The way these Texans view their land, in other words, differs considerably from the way that Californians or New Yorkers or even Coloradans view theirs. Today's 26 million Texans not only have a large appetite for electric power of all types as the state grows and changes, but they also come branded with a just-do-it attitude, with deep roots in rural self-sufficiency. The state's economy is built on a proud culture of extracting natural resources; the wind is there, so why not harvest it, too? "The wind business doesn't compete against anything else," says Texas landman Chris Crow. Cattle raising, drilling for oil, hunting, and just about anything Texans want to do with their property can happen in between the turbines.
This is a story of how the new energy got started. It is a tale about men and technology, money and politics. It is about how a state flush with oil and gas came to create a source of energy that would be hailed as clean and green. It is about tinkerers and dreamers who spanned a generation, who were short on money and long on philosophers like Buckminster Fuller, and headed to the hinterlands to see if they could figure out a new way to turn on the lights. Environmentalists and Enron executives, Ann Richards and George W. Bush, stodgy utilities and fresh-faced entrepreneurs all make an appearance.

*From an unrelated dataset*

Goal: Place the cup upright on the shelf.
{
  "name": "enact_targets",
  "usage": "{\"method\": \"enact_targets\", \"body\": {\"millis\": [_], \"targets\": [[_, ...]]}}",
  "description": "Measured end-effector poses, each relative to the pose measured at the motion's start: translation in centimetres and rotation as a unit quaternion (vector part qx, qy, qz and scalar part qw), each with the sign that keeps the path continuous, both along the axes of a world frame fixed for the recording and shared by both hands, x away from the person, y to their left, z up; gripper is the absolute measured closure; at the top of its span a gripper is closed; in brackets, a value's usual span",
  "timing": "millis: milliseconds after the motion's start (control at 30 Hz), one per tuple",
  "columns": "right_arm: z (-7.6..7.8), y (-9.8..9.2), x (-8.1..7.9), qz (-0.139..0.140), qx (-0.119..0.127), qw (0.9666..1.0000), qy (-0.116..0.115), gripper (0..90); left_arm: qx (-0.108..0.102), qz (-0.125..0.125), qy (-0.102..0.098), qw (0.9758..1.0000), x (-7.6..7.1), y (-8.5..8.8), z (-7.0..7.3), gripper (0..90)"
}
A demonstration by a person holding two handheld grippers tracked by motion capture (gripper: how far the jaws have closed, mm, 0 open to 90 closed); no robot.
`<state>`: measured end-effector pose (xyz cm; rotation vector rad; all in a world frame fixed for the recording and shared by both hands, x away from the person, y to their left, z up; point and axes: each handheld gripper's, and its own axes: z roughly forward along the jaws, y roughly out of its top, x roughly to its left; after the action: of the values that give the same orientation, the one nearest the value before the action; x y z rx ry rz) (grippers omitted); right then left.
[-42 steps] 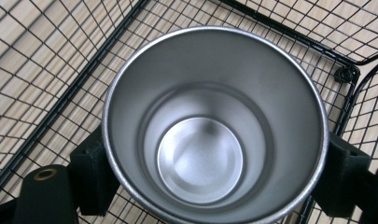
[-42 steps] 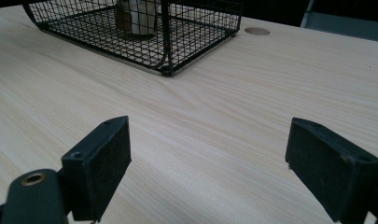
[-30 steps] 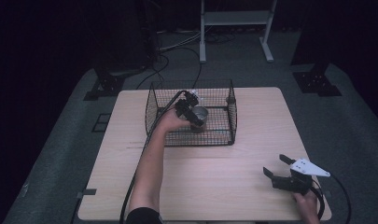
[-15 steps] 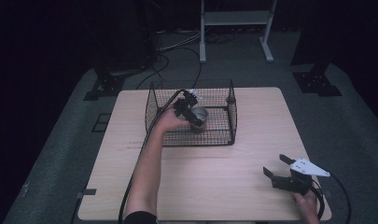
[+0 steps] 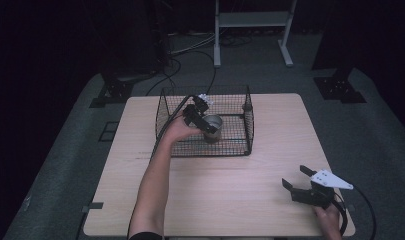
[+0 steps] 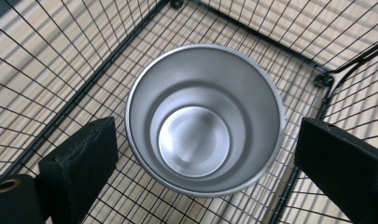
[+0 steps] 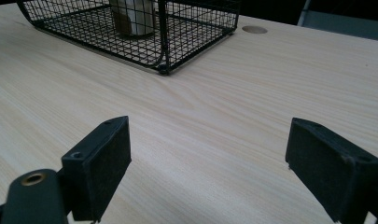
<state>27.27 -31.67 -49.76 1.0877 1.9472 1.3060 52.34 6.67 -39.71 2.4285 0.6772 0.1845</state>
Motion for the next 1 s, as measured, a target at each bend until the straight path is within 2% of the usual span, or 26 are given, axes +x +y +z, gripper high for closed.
{"method": "enact_targets", "body": {"millis": [133, 400, 733, 900, 1000], "targets": [[0.0, 0.0, 0.0, -0.001, 0.000, 1.0000, 0.000, 13.5, -0.006, -0.003, -0.008, 0.9999, -0.4, 0.2, 0.6, 4.8], [0.0, 0.0, 0.0, -0.002, -0.001, 1.0000, 0.000, 13.4, -0.004, 0.002, -0.020, 0.9998, -0.9, 0.5, 1.3, 4.8], [0.0, 0.0, 0.0, -0.002, -0.004, 1.0000, -0.001, 13.4, -0.018, -0.006, -0.039, 0.9991, -1.9, 0.3, 2.6, 4.9], [0.0, 0.1, 0.0, -0.003, -0.005, 1.0000, 0.000, 13.5, -0.012, -0.008, -0.041, 0.9991, -2.3, 0.3, 2.9, 4.9], [0.0, 0.1, 0.0, -0.003, -0.005, 1.0000, -0.001, 13.4, -0.018, -0.006, -0.045, 0.9988, -2.5, 0.4, 3.0, 4.8]]}}
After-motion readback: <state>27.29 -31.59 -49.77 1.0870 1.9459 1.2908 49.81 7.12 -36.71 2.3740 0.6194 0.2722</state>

It is a story that reaches back more than a century, even before the oil rush, when West Texas ranchers and railroad men and townspeople began ordering windmills out of mail-order catalogs so they could harvest clean water from the earth. It continues into the 1970s, when space-age engineers like Jay Carter Sr. and his wunderkind son, Jay Carter Jr., began fiddling around with a blade design they had been fashioning for high-performance helicopters. It picks up with Michael Osborne, who hauled a few of those Carter wind machines into the middle of nowhere and plugged them into the electrical grid, and with a Lubbock priest named Father Joe James, who believed that wasting energy was the opposite of godliness. Later came billionaire Sam Wyly, a friend of George W. Bush's, who got into the wind business after his eleven-year-old daughter complained to her daddy about the dirty air. It is about men in the dreariest, windiest parts of Texas who ignored looks from family members who thought they had lost their minds and set about experimenting with the new machinery and fixing it when it broke down—with very little help from anybody. In the end, they would tame the terrifying force that once drove pretty Letty Mason mad and put it to good use. They would, in short, succeed on a scale beyond their wildest imagination.